Aman Thind Profile picture
Sep 20, 2020 7 tweets 2 min read Read on X
1/ **Septal kinetics in acute cor pulmonale (ACP)**

I'm glad @load_dependent brought this up. I think it's helpful to analyze the mechanistic reasoning behind why 'diastolic' flattening is seen in ACP

In general, septal position depends on the relative RV/LV pressures.
2/
Normally, LV pressures during the entire cardiac cycle are higher than RV pressures so the curvature of septum is towards the RV.

Now let's consider what happens in acute massive PE:
(i) Acute pressure overload results in prolongation of RV systole, compared to LV systole.
3/
This has been shown in multiple clinical studies (e.g. PMID: 19561027), but I have not been able to track down the precise mechanism (?altered calcium cycling with increased afterload).

In any case, this leads to a brief *early-diastolic* septal flattening: first sign of ACP.
4/
(ii) Next, RV function falls due to sudden increase in afterload --> RV stroke volume is decreased --> RVEDV gradually increases over the next few beats.

This is initially helpful as the RV is able to utilize the Frank-Starling mechanism to augment its function.
5/
However, if the increase in RV afterload is severe enough, RVEDV/RVEDP increases drastically. This is why we see a "blown RV" on ECHO in ACP.

This is nothing but "RV volume overload"!

Eventually, RVDP may exceed LVDP --> leading to *pan-diastolic* septal flattening.
6/ However, if the RV is normal at baseline, RV systolic pressure can almost never exceed LV systolic pressure (irrespective of afterload).

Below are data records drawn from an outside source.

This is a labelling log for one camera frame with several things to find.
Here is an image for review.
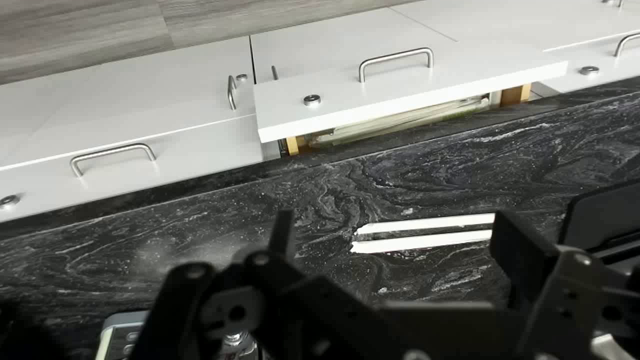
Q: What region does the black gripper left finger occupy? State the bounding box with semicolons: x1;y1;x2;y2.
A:
130;210;314;360

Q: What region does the white drawer with handle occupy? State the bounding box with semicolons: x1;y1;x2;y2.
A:
0;39;263;223

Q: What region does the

This is because normal RV architecture is drastically different from LV (thin).

With chronic pressure overload, RV remodeling occurs.
7/ Due to RV eccentric hypertrophy, the thick RV is now able to generate high enough pressures to cause *systolic* septal flattening (RVSP > LVSP) if the afterload is high enough

This is also the rationale behind the 60/60 sign.

(Here's a classic paper on this - PMID: 12421740)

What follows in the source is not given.